If new ideas or concepts need to be taught to the Baka population, the Baka’s way of learning needs to be taken into account. Over my 31 years of living and working with Baka I have seen many NGOs visit with a project for ‘consultation’. These have been agricultural, educational and development projects. They all take the path where problems are listed or explained in a pseudo school setting. The times I have witnessed this process, very few Baka have be able to follow the whole lecture and most do not understand or grasp the implications of what is said. They have always been in French, which many Baka now speak, but few have real fluency. My French is not perfect, but it is as good as or better than most of the Baka I have met. I find it hard enough to follow a lecture in French. Once you lose track it is very difficult to pick it up again, especially when the subject is concepts that are new to you. During the times I have witnessed NGOs lecturing Baka populations I see people begin to lose interest very quickly. Too often this is ignored. The job has been done, information passed on and boxes ticked. The fact that no one has actually taken on board what has been said does not seem important.

The Baka pass on knowledge through song, drama and discussion. Music, film and statements to camera are far more culturally appropriate techniques to impart information. They get around the barriers that make the classroom/lecture format an ineffective method of communicating with indigenous people.

Another advantage of using music, drama and film to pass on information is that it reaches more of the population. If you turn up to a Baka roadside village and gather the population together you will not be reaching all the population. Those who stay in the villages tend to be the elderly, the school-age children and the alcoholics. The movers and shakers of the Baka communities will either be off in the forest or working somewhere else, often far away. The people found in the roadside villages will not be representative of the whole Baka community. However if you announce that on a certain day a group of musicians will come and entertain the village, no one will want to miss it. Everyone will make an effort to be there to enjoy the party. When the concert is over and a film starts the gathered people will stay to watch. To see a film is a very novel experience and if they are in the Baka language they will be watched from beginning to end.

What I have witnessed with the songs, films and interviews is a sowing of seed ideas. Songs are re-sung, bits of film re-enacted, while ideas and concepts are debated within the community long after the musicians have moved on. During our Forest Voices Tour in December 2015 we took the musicians to a Baka festival in Assok. We were welcomed by a large group of Baka singing a song that had been popularised a year earlier. Vicky Brown, a Cameroonian musician, had written it along with the Baka villagers from Mintom, near Lomié and we had included a video of this song in our film show. The words were basically “We are suffering due to the riches of our forest”. Just this one song was making the people realise the reality of their situation. Assok is in a different part of the forest to Mintom, but the song, and hence the ideas, had spread there.

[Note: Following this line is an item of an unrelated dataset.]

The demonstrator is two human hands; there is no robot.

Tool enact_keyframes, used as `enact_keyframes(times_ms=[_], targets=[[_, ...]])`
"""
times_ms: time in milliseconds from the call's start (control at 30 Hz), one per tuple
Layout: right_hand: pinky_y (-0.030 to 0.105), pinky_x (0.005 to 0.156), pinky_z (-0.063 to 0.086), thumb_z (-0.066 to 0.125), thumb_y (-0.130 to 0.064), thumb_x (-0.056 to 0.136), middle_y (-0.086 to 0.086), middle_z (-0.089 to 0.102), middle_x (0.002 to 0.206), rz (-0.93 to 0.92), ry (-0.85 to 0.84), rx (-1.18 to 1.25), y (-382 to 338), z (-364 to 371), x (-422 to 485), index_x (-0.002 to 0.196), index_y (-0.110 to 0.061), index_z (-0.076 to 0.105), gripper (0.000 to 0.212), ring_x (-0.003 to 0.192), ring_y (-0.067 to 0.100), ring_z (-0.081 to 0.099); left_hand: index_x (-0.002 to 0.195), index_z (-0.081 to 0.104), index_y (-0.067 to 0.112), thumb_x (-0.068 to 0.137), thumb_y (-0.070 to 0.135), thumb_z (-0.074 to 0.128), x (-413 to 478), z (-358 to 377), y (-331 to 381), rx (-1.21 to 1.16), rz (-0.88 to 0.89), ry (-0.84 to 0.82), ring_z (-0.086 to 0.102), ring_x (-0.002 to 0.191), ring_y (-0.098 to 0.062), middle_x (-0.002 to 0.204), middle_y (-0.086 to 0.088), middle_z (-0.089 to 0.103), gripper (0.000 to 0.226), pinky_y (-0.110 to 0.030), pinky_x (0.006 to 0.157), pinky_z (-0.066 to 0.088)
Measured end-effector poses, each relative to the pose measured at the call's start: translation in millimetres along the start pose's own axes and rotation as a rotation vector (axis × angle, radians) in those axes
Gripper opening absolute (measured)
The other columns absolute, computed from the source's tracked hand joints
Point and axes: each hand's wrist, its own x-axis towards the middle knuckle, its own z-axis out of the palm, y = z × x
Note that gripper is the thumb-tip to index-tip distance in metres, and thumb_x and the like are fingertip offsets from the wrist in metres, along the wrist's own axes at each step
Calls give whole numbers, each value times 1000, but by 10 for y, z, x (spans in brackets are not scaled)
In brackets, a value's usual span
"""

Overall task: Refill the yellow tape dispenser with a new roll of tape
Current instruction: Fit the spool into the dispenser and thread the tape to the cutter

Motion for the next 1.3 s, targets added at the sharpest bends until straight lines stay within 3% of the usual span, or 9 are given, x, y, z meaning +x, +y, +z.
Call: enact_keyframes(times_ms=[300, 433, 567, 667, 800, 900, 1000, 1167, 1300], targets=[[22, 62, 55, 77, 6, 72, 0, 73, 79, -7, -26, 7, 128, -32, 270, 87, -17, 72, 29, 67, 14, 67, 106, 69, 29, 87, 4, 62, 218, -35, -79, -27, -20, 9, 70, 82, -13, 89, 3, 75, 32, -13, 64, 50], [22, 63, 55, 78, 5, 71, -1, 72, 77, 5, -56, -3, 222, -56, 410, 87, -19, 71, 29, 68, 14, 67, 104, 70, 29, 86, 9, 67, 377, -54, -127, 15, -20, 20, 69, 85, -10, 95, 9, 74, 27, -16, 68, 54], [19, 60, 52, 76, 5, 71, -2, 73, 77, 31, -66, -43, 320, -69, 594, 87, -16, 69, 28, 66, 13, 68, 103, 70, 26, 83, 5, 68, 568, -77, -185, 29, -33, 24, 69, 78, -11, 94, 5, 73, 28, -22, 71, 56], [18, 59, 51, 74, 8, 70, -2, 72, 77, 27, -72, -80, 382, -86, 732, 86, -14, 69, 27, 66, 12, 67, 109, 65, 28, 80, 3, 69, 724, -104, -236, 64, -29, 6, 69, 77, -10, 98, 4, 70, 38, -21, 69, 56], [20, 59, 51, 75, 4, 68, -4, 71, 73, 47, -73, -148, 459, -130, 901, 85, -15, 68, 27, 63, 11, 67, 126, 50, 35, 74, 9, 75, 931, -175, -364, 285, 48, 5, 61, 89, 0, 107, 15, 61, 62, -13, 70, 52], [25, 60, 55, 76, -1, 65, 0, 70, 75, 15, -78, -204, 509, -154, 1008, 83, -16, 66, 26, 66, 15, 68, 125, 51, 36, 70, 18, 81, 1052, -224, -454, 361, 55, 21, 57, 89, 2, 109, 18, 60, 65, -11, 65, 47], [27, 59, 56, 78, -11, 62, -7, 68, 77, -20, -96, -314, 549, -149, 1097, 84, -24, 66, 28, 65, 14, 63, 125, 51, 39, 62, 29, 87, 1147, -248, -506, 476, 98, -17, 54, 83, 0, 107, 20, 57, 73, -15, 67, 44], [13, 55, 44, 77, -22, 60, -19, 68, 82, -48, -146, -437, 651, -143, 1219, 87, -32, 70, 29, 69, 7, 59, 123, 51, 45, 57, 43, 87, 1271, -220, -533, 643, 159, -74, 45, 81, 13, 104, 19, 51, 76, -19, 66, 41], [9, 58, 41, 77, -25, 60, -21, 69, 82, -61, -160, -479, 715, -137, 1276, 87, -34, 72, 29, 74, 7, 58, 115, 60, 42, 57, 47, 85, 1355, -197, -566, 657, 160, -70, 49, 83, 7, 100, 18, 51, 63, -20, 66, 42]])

The opportunity for the Baka to speak to camera is an important part of the project. The people who make decisions that affect the Baka’s way of life never hear the Baka’s side of things. Since they only go as far as the roadside villages they only hear the stories that the Bantu farmers want them to hear, and it’s in their interest to keep the Baka suppressed as they rely on them as a cheap source of farm labour. We are collecting a body of statements from the Baka themselves telling the world how it is for them.

We hope to continue organizing more Forest Voices Tours, but transport in the region is expensive since the roads are very bad in the East Region of Cameroon. We have shown that the format works. What we need now apart from funds to finance the actual tours is better information to give to the communities during the tour. We also need help with the translation of the statements that we are collecting, and we need to visit more communities to get the broadest possible range of opinions and to identify the common problems and solutions.